Oscar Wilde prison in Reading 'Mecca for LGBT people'

Oscar Wilde (1881) and his cell at Reading Prison Image copyright Getty Images/Morley von Sternberg
Image caption The prison was immortalised by Oscar Wilde's poem The Ballad of Reading Gaol, written during his two-year sentence for gross indecency

A prison which once held Oscar Wilde has been described by a council as a "Mecca" for LGBT people worldwide.

Karen Rowland said Reading Prison was "essential to turning tourism around" in the town.

The Ministry of Justice (MoJ), which owns the Grade II listed building, said last month it would sell the site.

Campaigners want the prison to be preserved and turned into a theatre and arts centre.

Ms Rowland, the new lead for culture and heritage for Reading Borough Council, said converting the site into a tourism attraction was "something that is at the forefront of this council's thought".

"It is an LGBT heritage site," she added.

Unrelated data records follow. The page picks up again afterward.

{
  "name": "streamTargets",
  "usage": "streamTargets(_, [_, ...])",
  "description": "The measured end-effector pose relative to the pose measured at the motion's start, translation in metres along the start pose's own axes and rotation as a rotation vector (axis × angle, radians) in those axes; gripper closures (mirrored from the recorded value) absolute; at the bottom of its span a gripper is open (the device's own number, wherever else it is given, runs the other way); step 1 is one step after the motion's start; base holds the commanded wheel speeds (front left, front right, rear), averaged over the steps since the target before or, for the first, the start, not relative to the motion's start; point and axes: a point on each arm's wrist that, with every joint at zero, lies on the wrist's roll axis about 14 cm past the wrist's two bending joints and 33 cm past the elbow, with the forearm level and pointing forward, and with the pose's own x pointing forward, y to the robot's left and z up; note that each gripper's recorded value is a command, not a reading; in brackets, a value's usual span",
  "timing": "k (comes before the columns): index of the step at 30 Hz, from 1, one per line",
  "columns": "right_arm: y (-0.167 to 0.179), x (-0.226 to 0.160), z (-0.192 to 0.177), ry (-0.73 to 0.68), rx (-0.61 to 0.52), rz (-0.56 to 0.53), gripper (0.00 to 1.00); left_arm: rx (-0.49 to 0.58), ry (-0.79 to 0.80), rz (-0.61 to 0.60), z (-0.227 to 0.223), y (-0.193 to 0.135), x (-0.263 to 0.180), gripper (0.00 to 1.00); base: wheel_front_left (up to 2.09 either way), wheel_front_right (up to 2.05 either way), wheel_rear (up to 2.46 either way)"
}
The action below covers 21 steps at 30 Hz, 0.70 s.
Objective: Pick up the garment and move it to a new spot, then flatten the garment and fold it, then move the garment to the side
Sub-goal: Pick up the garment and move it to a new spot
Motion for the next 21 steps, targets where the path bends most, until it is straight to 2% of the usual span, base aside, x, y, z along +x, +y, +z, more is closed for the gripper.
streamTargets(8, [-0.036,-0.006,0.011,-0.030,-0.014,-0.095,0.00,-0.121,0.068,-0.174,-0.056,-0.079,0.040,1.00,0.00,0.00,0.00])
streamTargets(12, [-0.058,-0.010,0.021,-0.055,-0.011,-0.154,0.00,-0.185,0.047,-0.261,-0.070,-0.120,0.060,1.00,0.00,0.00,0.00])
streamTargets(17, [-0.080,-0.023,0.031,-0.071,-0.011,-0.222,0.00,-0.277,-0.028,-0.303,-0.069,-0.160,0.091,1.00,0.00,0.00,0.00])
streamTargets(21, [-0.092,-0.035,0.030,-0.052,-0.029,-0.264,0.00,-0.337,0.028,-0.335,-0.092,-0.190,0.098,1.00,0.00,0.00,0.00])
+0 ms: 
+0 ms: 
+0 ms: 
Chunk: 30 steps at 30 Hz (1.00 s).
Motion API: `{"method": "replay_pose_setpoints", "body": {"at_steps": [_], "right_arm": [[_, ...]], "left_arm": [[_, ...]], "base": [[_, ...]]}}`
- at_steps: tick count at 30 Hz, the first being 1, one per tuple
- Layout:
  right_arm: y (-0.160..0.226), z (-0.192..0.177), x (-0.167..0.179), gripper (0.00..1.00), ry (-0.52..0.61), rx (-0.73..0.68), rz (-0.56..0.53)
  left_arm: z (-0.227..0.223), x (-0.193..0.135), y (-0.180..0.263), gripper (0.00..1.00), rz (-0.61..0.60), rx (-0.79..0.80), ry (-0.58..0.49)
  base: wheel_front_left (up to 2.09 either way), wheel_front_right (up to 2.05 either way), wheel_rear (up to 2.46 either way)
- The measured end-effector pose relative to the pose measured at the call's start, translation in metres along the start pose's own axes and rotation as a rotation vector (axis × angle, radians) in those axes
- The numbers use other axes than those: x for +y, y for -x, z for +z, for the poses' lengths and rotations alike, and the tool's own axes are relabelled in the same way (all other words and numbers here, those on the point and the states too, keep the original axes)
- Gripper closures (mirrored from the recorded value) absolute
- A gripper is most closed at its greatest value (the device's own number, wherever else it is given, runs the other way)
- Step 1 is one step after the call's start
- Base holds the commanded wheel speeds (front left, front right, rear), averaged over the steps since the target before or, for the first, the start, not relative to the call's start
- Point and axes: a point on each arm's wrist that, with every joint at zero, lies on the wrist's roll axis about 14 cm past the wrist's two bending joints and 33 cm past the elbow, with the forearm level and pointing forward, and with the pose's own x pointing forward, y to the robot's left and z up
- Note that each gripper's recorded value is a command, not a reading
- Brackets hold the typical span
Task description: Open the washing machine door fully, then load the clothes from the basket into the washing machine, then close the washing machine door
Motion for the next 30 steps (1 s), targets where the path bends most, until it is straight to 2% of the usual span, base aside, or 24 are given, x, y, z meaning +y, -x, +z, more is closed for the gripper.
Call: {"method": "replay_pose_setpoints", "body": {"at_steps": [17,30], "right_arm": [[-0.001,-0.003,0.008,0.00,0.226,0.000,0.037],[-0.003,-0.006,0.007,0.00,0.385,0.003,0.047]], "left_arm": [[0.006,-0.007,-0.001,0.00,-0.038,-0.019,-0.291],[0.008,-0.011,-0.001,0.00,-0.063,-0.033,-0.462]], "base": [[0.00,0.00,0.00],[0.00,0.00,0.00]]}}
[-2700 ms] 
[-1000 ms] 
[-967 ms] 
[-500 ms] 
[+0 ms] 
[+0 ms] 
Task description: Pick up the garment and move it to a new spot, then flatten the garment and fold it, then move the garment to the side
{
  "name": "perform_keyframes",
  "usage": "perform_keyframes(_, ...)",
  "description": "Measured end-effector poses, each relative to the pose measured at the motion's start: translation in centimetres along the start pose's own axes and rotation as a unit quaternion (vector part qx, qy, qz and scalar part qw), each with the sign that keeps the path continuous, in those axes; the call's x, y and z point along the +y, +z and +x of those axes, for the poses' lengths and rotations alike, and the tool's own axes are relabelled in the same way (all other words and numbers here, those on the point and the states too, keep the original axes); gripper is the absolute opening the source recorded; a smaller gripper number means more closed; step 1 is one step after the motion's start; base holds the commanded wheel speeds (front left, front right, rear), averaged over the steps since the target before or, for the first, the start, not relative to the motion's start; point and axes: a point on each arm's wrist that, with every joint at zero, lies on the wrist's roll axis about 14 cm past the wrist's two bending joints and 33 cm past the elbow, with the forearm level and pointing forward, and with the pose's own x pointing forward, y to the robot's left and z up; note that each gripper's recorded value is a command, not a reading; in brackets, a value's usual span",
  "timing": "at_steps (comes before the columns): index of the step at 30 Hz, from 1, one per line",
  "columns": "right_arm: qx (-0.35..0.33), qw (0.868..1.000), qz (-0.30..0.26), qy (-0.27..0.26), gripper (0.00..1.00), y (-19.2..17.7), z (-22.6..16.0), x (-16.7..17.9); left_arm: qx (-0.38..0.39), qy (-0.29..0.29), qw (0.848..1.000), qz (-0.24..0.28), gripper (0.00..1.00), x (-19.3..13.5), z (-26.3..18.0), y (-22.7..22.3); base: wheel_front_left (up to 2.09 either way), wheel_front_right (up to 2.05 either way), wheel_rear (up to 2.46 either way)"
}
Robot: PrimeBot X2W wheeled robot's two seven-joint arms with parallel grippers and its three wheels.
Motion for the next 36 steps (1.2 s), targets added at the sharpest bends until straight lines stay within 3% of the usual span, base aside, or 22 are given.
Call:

Image copyright Getty Images
Image caption The empty prison costs the Ministry of Justice more than £250,000 a year to maintain

"There are not that many in the world or England that have the level of that site.

"It is a Mecca. We had people coming from Japan and all over the world to see Oscar Wilde's prison site."

The prison has been derelict since 2013 and costs the government more than £250,000 a year to maintain, according to the Local Democracy Reporting Service.

The MoJ has said it was working with the council to look at alternative uses for the site, including housing.

It added it wanted the site to "get value for money for taxpayers".

Wilde, who spent two years there for gross indecency between 1895 and 1897, wrote about his experience in his poem, The Ballad of Reading Gaol.

The Oscar Wilde Society has asked for the prison to be preserved to honour the poets imprisonment.